Wendy Dagworthy on careers in fashion, textiles and more

  • Designs by Ji Hyun Lim (Fashion Menswear, 2014)

Professor Wendy Dagworthy, Dean of the School of Material and a celebrated fashion designer and teacher, spoke to FuelRCA’s John Bound on how emerging designers from the Royal College build careers and find professional success


In the School of Material we try and get a good balance of graduates who want to start their own businesses, and those who want to to go into established companies. I think for Fashion we have probably got a graduate in almost every high profile company. We have Clare Waight-Keller who is fashion director for Chloe, Peter Copping, Creative Director at Nina Ricci, Christopher Bailey at Burberry; lots of our graduates are at Burberry. Louis Vuitton, Givenchy, Versace. We have quite a few people at Alexander McQueen as well, from both Textiles and Fashion.  Graduates who have started up on their own include Aitor Throup, Matthew Miller, Lou Dalton and Sibling. Erdem is doing really well, plus Boudicca, Holly Fulton, so it is a good mix.

Some of the applied arts students set up on their own, but some go into some high profile companies, like Bulgari, or Fabergé.

I think most of our graduates work for someone else for a little while, or they might do a freelance job. If you are going into business, try and get a business partner. I think to link business students with fashion or design students is a really good thing. It is all about trust. I think for a designer to link with a business partner is the best way and some of our students have mixed with potential business partners at Imperial College London.

Internships are useful, obviously they are good, but some companies are tending to use them for cheap labour. I think that is really bad, and they should definitely pay. We would advise most of our students to do a paid placement, but there are so many students that will do it for free. I don’t think it is just fashion companies, I think a lot of companies do it. But they should at least give lunch and travel. It is almost a given that ‘I’m going to do an internship after I graduate’ and you think, well, you should be actually going out for a job, not an internship. Especially our students, coming out of an MA, they should be going into jobs. Internships were never around when I was starting out, you got a job, but it is because there aren’t so many jobs now obviously.

Know your market

Designers need to know their market, whatever market that might be. It could be they want to design for pop stars – it can be more conceptual, more mad, but as long as they know who their customer is, that is what we are really pushing at the moment. Who is your customer? What do they do?  Where do they live? What do they eat? It is a real profile. They can keep looking back and thinking when they are designing, ‘Would my customer wear this?’ It is quite a good way of really understanding the market.

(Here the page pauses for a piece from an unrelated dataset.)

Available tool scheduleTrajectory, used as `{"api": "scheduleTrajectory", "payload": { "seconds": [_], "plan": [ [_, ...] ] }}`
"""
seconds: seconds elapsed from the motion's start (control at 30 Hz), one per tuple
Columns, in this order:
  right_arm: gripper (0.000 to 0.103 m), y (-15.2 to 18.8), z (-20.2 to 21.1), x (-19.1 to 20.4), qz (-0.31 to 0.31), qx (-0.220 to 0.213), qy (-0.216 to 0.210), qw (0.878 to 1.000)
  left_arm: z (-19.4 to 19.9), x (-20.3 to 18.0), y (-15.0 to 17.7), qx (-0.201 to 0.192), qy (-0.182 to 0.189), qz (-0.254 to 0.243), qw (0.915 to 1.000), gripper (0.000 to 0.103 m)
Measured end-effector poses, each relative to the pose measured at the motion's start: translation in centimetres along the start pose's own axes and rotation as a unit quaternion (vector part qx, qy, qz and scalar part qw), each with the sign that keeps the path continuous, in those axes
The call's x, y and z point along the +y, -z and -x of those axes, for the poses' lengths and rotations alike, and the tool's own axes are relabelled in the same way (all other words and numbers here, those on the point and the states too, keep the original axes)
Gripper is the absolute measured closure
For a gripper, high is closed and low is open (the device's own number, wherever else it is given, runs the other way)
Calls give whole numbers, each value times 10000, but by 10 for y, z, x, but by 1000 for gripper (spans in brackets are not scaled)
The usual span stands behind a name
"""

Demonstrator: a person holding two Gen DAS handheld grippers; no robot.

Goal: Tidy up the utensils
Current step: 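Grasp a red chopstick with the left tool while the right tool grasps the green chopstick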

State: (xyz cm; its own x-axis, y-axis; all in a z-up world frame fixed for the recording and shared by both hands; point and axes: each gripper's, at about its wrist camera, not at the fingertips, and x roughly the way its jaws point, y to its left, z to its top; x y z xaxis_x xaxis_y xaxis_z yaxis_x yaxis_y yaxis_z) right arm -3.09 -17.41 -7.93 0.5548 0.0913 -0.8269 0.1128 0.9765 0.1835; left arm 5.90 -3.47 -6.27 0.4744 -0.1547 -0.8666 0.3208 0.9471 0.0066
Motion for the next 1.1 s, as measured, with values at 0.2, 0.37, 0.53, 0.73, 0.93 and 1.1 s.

I think students are becoming broader in their skills, and I think you want them to have in-depth knowledge, but you also want them to experience other disciplines, or other uses of materials. That is what we can offer here. People are becoming more multi-disciplinary, and a lot of companies are as well. Fashion designers are designing furnishings, glassware, porcelain, tableware, bed linen. Debenhams, for instance, support designers like John Rocha, Betty Jackson, Jasper Conran, and I think that is really exciting.

Our menswear students go to Brioni in Italy to work with the master tailors there for a week, and that was an eye opener for me when I visited. It’s a huge factory, they do a night shift and a day shift, there are over a thousand tailors, and they all have a certain job, so you have someone who is just doing buttonholes all day for example. They are masters in their own specialism. Students see that precision and learn from them.  

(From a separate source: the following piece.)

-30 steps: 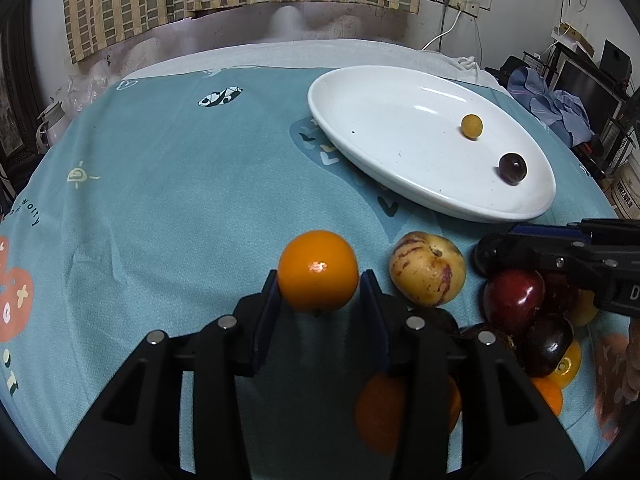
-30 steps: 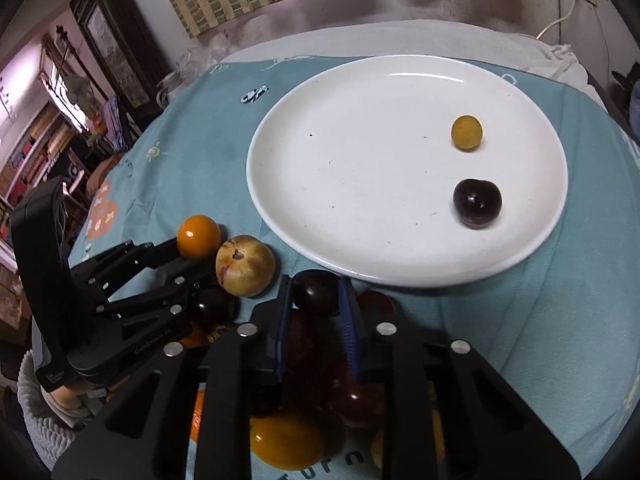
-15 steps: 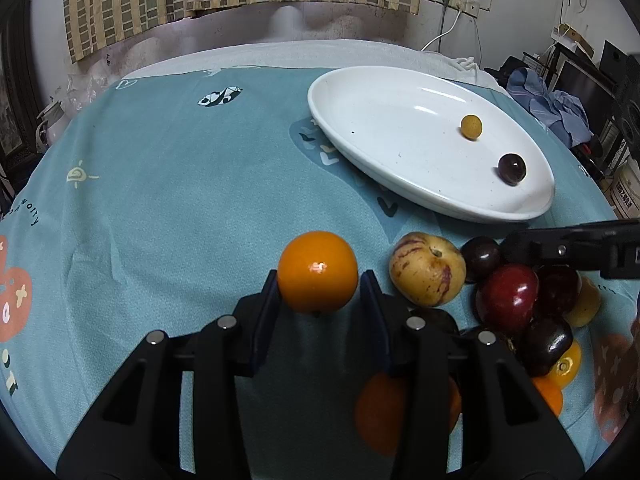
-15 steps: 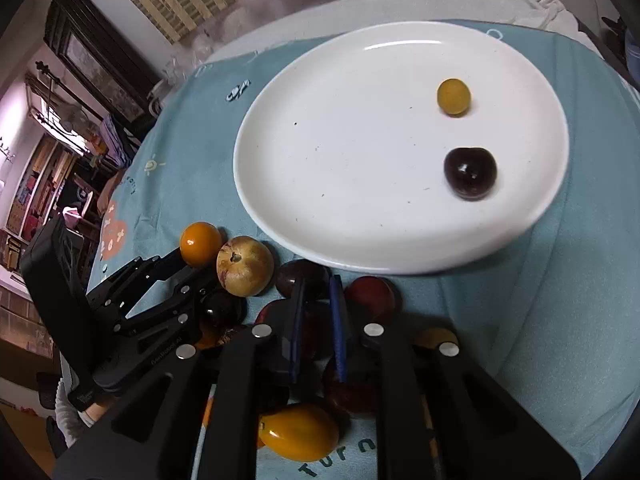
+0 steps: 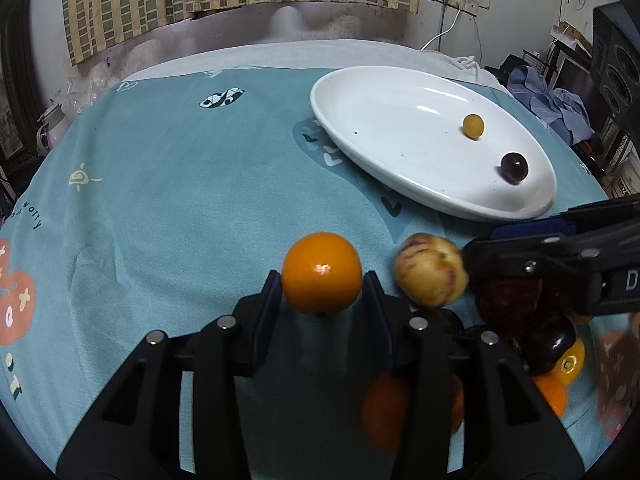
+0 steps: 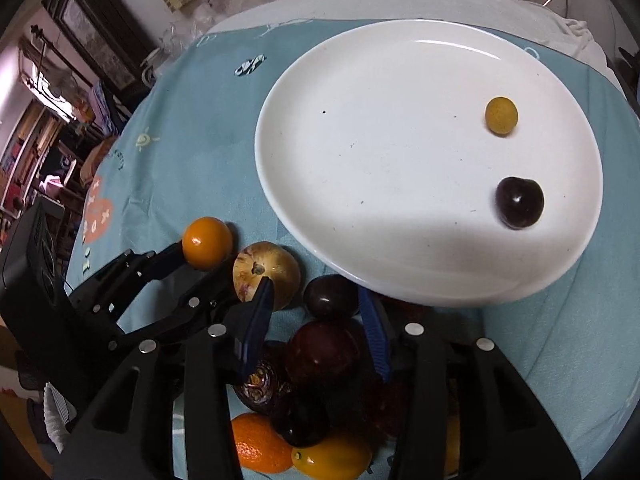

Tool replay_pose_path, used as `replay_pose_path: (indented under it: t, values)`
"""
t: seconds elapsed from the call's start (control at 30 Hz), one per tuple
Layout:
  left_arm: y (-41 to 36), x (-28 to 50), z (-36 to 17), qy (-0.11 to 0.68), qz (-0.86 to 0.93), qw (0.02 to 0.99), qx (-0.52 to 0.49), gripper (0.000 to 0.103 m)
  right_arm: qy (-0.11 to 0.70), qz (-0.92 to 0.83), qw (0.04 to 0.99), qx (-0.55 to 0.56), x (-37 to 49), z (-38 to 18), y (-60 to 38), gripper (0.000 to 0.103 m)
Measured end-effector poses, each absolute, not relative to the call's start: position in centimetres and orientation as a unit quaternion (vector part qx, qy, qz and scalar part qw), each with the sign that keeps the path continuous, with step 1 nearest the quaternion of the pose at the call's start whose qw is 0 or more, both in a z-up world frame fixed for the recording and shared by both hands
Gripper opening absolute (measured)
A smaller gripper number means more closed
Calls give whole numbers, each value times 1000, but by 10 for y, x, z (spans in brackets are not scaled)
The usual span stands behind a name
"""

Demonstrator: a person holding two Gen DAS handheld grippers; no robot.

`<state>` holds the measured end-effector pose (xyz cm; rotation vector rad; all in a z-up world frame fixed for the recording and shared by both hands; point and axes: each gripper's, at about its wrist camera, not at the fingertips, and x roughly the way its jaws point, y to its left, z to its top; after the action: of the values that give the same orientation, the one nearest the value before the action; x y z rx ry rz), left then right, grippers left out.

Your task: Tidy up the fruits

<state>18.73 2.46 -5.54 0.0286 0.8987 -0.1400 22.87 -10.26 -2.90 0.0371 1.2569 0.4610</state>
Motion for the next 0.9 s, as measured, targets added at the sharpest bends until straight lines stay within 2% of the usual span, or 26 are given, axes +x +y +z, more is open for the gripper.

My advice for people starting out would be, know your market and be aware of what is going on in your industry. I would never say follow what anyone else is doing, or follow fashion. I think we should be moving it on, so once you have seen what someone else is doing it is too late to do it, and you need to think ahead, and challenge fashion and move it onto the future. I think here we need to instil students with the confidence to have belief in themselves and their own design abilities. They become an individual designer through their own personal research. If you think of every fashion house, they all are so different, no one is alike. And that is through that designer having their own vision. Look at fashion shows, look at what is going on, be aware of who is in what job, who is moving on, know all that but don’t follow in their direction – do it yourself.

Stay curious

All the programmes in the School of Material have the same world around them, and it is that inquisitiveness that moves you forward. When we have sponsored projects, we always say to the students, don’t do what you think that company wants you to do, do what you think that company should have. 

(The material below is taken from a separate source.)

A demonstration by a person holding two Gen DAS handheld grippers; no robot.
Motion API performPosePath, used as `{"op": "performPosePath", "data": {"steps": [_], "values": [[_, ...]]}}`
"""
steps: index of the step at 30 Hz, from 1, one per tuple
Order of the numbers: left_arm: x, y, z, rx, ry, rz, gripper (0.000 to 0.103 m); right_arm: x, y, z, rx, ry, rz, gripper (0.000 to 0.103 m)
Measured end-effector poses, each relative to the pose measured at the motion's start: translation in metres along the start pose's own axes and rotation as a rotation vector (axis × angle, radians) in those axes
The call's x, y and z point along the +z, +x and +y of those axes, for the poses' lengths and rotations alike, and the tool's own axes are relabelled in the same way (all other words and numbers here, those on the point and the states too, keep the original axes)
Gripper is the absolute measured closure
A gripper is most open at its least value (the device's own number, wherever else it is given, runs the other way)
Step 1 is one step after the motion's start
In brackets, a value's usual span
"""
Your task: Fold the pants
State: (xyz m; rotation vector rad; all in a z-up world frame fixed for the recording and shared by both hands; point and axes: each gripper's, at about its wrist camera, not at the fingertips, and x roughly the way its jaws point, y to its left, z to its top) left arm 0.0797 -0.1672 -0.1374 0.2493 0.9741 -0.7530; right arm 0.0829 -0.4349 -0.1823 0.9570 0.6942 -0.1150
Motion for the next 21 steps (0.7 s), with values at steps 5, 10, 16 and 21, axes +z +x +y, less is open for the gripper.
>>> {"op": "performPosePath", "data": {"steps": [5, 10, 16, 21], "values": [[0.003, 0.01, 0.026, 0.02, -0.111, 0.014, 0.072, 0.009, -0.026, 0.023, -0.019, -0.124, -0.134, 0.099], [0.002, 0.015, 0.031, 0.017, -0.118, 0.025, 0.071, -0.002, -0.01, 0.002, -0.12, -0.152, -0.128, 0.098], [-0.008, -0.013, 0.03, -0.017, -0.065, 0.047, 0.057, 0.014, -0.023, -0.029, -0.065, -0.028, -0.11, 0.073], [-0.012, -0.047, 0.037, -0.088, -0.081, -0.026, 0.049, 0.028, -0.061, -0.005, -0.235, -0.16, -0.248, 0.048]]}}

We do get people coming here to recruit at the MA Shows and some students can be offered three jobs. They have got to choose which company is the right one; should they go to New York, or should they go to Italy, which is fantastic. Knowing your market will help you know where you want to go, and which job you should accept, but also to know who to approach. Which company would suit you, where are you heading? And don’t get disheartened, sometimes it takes a while, but just keep on trying, just go for it. If you want to start on your own, there is never a good time, there is always a recession or something going on. You just have to start when you think it is right for you. 

I think we offer a rich experience, and we are small enough to allow collaborations to bloom. Collaboration is great. We really believe in that. It is a social college, and our students meet friends for life.  We encourage them to have belief in themselves.